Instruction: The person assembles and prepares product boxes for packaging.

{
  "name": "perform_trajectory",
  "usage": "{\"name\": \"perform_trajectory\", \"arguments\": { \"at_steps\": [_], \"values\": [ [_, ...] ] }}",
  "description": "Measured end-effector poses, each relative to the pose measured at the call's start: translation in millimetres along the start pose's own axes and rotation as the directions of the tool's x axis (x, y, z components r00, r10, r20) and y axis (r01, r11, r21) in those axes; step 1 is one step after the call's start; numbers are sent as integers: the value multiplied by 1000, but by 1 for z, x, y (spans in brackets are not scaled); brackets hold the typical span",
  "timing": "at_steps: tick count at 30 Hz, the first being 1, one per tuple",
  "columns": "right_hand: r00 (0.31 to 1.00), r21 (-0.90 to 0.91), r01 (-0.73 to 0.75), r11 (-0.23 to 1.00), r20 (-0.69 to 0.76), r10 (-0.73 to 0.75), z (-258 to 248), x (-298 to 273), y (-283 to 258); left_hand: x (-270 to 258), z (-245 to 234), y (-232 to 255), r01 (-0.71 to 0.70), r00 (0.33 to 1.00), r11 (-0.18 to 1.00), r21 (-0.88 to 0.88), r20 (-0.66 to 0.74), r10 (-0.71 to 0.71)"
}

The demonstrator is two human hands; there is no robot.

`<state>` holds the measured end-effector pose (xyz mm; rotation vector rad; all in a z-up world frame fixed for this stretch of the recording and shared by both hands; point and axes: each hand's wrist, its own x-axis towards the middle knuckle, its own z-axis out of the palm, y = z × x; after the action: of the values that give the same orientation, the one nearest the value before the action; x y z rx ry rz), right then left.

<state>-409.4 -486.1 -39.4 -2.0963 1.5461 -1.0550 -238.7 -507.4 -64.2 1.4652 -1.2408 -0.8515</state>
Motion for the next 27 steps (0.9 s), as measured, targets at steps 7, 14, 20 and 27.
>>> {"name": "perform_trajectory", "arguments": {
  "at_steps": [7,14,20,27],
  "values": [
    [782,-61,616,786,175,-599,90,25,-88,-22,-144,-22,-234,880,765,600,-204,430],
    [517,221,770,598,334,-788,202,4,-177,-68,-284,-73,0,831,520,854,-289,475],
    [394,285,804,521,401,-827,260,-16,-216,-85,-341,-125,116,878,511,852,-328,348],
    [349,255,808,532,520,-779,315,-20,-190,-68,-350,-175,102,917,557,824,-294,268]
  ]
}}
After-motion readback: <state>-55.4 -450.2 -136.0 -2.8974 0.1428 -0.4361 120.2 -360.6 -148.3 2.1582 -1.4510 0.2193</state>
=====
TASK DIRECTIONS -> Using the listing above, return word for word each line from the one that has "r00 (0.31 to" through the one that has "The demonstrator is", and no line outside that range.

SOLVED PROBLEM ->
  "columns": "right_hand: r00 (0.31 to 1.00), r21 (-0.90 to 0.91), r01 (-0.73 to 0.75), r11 (-0.23 to 1.00), r20 (-0.69 to 0.76), r10 (-0.73 to 0.75), z (-258 to 248), x (-298 to 273), y (-283 to 258); left_hand: x (-270 to 258), z (-245 to 234), y (-232 to 255), r01 (-0.71 to 0.70), r00 (0.33 to 1.00), r11 (-0.18 to 1.00), r21 (-0.88 to 0.88), r20 (-0.66 to 0.74), r10 (-0.71 to 0.71)"
}

The demonstrator is two human hands; there is no robot.

The work on the exercise is done.